• [GIVEN DATA]:
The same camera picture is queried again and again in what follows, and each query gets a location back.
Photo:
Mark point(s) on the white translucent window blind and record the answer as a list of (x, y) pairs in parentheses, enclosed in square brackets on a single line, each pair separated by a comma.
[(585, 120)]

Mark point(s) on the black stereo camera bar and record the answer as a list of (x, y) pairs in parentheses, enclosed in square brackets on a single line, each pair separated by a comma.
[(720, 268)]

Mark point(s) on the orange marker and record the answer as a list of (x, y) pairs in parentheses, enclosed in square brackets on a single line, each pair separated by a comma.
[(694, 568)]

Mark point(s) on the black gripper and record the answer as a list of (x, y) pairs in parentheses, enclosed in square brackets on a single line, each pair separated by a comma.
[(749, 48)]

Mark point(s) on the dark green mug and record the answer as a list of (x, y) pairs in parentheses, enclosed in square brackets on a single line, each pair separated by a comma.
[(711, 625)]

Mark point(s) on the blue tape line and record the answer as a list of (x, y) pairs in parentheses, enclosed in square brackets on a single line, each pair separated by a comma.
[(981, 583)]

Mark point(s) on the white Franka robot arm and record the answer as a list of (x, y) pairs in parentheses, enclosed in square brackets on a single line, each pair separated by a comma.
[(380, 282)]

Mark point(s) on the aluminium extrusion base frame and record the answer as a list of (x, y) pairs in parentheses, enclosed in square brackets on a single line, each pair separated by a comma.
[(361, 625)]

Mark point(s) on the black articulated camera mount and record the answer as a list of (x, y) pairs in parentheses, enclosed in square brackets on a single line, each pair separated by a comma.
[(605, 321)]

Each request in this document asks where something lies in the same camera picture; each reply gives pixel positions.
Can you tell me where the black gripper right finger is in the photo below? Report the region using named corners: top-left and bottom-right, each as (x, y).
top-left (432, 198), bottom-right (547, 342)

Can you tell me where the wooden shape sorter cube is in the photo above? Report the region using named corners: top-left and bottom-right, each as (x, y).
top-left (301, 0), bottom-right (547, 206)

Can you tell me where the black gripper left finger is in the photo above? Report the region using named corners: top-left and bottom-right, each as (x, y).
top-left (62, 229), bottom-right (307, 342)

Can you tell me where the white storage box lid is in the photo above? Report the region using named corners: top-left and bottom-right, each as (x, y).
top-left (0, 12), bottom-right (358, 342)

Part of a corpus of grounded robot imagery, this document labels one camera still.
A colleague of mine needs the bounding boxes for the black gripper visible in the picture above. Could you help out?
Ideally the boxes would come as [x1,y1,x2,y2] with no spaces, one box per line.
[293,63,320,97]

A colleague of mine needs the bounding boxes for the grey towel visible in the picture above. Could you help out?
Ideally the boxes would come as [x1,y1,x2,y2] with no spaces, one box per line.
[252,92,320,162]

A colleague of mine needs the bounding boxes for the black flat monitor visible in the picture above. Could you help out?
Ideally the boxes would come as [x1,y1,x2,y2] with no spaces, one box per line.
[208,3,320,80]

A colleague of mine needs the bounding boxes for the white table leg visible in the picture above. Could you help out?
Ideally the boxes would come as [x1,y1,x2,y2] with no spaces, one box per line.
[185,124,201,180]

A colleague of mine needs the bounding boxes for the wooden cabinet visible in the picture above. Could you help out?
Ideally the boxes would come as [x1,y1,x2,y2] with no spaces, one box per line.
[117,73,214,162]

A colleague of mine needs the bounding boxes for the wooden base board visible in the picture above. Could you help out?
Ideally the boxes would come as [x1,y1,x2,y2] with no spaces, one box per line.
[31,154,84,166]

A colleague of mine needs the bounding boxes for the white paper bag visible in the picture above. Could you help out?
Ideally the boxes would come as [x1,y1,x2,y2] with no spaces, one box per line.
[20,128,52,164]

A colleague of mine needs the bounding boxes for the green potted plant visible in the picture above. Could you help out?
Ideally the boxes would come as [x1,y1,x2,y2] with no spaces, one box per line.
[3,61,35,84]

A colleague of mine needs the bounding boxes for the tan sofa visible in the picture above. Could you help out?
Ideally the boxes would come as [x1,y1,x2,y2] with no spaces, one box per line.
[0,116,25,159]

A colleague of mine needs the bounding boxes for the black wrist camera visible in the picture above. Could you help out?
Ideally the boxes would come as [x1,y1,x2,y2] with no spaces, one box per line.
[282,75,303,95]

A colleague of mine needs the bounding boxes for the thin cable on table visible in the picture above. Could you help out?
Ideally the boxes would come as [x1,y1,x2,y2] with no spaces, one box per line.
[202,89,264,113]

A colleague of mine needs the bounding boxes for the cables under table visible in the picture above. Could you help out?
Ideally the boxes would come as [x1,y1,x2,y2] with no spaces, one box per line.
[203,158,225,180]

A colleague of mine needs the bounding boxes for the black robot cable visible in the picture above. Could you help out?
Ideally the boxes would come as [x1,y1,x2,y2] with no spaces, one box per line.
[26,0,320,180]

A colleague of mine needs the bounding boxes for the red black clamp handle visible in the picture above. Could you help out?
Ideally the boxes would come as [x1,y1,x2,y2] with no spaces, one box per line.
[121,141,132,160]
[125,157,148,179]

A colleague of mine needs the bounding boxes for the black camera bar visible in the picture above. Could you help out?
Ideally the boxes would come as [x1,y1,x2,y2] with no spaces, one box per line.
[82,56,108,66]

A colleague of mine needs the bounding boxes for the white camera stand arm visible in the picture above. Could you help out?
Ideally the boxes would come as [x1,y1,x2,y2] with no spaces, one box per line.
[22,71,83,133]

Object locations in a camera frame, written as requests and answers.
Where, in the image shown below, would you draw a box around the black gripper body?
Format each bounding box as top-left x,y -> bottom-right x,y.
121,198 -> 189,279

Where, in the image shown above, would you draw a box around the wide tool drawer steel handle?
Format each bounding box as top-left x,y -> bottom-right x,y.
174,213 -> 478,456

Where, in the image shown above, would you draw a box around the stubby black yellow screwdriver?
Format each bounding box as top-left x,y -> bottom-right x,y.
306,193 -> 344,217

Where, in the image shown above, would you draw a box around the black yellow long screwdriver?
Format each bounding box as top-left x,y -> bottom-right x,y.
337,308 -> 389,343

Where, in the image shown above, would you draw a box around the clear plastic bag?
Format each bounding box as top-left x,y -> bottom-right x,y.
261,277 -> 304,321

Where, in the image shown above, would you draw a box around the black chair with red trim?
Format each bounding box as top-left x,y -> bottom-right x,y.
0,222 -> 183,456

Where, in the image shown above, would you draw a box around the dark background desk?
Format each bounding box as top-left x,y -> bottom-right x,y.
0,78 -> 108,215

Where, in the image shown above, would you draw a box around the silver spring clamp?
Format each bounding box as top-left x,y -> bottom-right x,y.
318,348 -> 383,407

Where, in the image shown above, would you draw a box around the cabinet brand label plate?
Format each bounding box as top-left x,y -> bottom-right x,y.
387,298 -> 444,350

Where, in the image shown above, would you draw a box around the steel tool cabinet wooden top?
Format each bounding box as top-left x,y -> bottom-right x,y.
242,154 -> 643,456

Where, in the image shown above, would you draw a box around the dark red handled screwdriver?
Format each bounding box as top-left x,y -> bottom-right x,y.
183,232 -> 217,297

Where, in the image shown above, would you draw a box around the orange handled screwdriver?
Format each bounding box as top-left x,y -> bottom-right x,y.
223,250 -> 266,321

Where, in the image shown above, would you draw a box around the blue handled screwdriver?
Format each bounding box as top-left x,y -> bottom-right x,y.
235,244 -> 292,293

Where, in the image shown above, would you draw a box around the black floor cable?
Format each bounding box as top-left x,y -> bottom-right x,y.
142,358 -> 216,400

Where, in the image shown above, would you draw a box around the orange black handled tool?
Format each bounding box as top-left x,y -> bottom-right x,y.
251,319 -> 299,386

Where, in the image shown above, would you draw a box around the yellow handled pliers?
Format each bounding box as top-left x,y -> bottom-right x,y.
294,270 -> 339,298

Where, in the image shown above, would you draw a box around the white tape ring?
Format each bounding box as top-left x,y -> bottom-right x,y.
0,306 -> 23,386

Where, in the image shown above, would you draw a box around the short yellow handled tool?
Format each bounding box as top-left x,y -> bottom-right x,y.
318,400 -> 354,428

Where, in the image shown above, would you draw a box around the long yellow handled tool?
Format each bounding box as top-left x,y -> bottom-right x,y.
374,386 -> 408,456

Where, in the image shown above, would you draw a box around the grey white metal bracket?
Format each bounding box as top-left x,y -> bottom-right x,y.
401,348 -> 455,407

==

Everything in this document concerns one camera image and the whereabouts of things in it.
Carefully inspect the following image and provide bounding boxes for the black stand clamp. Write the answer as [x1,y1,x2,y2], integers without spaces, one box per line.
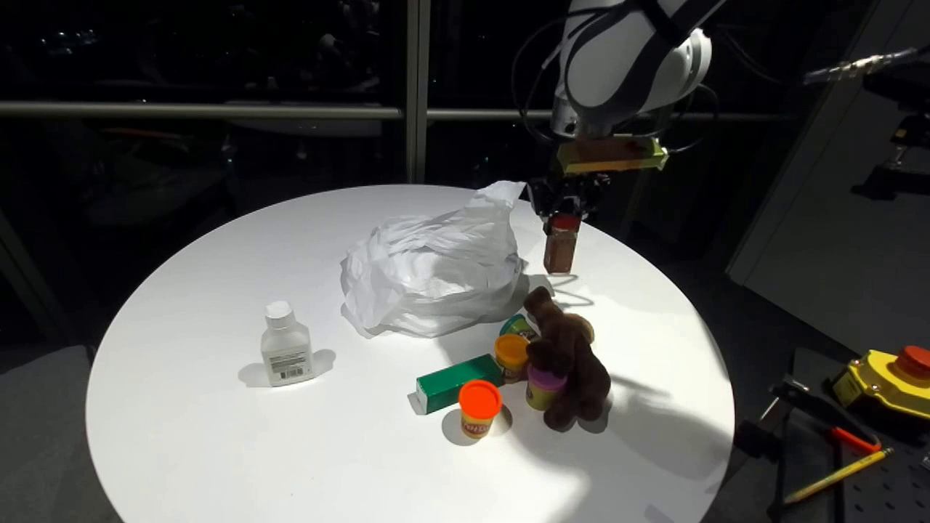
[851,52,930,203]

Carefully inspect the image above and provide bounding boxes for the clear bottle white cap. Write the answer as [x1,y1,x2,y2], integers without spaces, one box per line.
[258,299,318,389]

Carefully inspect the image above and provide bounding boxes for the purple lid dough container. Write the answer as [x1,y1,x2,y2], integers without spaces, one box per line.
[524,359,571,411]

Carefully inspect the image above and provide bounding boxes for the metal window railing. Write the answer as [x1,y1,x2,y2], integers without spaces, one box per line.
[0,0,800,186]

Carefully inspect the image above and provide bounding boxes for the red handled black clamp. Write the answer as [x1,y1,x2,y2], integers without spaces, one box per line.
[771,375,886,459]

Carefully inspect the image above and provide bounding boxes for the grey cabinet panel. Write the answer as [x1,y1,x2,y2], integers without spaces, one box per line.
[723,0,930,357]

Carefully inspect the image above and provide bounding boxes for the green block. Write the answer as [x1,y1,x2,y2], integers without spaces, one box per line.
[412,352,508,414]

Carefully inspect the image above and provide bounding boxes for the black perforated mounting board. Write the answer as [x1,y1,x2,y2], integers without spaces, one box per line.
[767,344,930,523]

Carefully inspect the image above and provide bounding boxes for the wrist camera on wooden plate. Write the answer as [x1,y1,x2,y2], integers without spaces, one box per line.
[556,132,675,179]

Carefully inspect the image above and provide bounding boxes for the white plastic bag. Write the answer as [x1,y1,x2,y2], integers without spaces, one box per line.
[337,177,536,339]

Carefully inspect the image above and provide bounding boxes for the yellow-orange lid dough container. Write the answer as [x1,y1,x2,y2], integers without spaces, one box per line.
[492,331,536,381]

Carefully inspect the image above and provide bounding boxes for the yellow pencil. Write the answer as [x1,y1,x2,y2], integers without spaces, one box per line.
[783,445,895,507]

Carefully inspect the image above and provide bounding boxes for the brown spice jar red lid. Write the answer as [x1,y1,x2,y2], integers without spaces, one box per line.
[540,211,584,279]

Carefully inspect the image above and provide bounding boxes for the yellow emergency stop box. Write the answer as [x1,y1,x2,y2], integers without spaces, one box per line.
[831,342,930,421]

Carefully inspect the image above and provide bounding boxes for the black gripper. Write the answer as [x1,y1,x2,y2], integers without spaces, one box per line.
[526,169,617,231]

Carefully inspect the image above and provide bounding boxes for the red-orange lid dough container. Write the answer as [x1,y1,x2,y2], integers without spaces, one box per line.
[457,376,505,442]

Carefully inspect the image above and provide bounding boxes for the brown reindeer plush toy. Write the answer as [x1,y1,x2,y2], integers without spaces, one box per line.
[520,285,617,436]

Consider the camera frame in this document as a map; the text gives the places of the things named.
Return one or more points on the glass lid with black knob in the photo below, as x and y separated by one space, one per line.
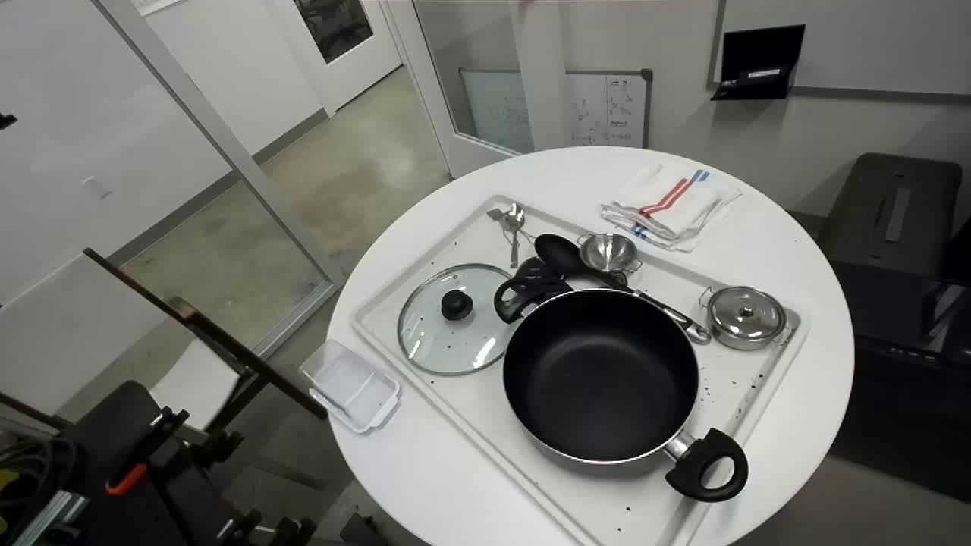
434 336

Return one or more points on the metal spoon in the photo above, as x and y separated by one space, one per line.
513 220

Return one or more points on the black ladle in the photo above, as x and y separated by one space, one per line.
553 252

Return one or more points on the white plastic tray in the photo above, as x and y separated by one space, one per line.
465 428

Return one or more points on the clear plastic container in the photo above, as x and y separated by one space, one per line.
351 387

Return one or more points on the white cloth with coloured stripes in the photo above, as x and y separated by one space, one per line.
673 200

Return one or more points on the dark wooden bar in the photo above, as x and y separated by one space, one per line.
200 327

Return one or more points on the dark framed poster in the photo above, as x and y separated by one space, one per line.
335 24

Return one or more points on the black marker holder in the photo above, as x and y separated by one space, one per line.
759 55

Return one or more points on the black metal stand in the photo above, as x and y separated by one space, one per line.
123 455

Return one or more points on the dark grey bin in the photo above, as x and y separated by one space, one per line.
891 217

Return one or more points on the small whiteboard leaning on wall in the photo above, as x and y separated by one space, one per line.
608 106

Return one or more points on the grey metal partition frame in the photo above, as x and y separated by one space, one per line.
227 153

• [ASSIGNMENT]:
Spot the lines above that mention "screwdriver" and copy them.

• [SOLVED PROBLEM]:
Where, in the image shown above, would you draw a box around the stubby black yellow screwdriver?
Where, in the image shown above, would you draw a box around the black yellow long screwdriver?
Where, in the image shown above, would you draw a box around the dark red handled screwdriver?
Where, in the image shown above, would you draw a box around the orange handled screwdriver?
Where, in the image shown above, would you draw a box around the blue handled screwdriver?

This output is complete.